Hal yang lebih konyol, ternyata PLN sejak 23 Juli 2020 oleh Direktur Niaga dan Manajemen Pelanggan Bob Saril telah mengajukan penawaran ke PT Antam untuk menjual listrik kebutuhan smelter ini dengan tarif Rp 595, 65 per kilo watt per hour (KWH). Namun dari informasi yg kami peroleh, surat tawaran dari PLN tersebut tak direspon oleh PT Antam sampai saat ini, malah menurut media Bizlaw PT Antam telah menunjuk konsultan E&Y untuk melakukan tender pemasok listrik.

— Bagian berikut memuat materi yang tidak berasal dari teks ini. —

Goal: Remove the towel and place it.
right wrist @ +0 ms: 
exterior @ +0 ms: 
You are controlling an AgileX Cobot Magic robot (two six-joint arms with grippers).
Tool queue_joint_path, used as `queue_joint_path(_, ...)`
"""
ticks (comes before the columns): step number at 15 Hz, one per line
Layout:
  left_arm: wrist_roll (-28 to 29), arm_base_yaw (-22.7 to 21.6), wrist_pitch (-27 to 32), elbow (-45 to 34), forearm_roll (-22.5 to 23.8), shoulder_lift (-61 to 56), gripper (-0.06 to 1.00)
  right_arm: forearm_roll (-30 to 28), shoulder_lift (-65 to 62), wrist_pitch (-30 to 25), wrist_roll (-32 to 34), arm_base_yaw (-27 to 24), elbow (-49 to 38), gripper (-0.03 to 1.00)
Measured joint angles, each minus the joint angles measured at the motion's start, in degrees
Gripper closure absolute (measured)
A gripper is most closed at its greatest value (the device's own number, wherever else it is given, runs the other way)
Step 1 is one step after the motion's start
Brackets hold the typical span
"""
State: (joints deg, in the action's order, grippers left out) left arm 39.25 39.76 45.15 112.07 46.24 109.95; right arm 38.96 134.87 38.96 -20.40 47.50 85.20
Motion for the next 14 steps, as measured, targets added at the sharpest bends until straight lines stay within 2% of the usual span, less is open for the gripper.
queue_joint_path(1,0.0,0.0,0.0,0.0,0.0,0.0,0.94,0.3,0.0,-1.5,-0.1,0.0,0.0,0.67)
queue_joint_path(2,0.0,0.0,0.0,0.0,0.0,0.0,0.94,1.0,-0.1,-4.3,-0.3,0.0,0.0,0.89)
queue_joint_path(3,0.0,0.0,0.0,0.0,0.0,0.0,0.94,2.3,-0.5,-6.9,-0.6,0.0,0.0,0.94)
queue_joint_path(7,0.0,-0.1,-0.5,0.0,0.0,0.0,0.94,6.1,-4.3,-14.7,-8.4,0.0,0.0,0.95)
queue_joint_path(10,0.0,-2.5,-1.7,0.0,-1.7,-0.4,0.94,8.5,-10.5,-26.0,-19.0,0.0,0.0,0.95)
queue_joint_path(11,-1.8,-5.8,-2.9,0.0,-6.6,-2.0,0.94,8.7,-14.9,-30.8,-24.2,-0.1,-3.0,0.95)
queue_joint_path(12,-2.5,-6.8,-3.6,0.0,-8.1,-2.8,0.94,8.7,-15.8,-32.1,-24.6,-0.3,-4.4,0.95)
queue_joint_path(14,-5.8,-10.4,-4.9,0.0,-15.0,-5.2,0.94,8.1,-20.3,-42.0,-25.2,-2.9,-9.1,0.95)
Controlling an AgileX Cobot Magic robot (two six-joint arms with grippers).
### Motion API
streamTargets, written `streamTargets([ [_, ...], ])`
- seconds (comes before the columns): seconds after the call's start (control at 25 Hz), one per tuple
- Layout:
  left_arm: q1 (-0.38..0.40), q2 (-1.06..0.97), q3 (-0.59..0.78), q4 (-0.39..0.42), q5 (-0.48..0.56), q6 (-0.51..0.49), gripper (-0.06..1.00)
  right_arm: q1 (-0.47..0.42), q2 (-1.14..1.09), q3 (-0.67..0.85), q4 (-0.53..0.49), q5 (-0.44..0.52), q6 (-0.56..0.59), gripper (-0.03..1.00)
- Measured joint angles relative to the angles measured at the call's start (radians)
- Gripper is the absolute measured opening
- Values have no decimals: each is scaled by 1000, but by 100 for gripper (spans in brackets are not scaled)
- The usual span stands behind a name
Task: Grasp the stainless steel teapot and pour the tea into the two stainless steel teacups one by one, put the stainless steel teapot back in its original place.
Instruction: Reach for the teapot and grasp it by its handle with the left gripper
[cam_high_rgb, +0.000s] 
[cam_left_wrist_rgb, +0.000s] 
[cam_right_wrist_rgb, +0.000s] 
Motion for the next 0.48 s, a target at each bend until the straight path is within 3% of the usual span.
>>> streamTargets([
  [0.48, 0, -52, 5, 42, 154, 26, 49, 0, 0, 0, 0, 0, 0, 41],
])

Jika informasi diatas itu benar, maka tak salah kami menduga bahwa ada oknum direksi BUMN yang tak suka pola sinergi antar BUMN bisa dijalankan, karena tak ada manfaatnya bagi pribadi oknum oknum tertentu?
Jadi siapa yang diuntungkan (qui bono) dari ketiadaan pasokan listrik sehingga mangkraknya pembangunan/operasional smelter itu?
Sekarang, publik hanya tinggal menunggu apakah BPKP dan Penegak Hukum (KPK/ Kejaksaan Agung/Mabes Polri) hanya menonton saja satu proses bisnis sebuah BUMN yang patut diduga telah melanggar prinsip Good Corporate Governance dan merugikan negara?.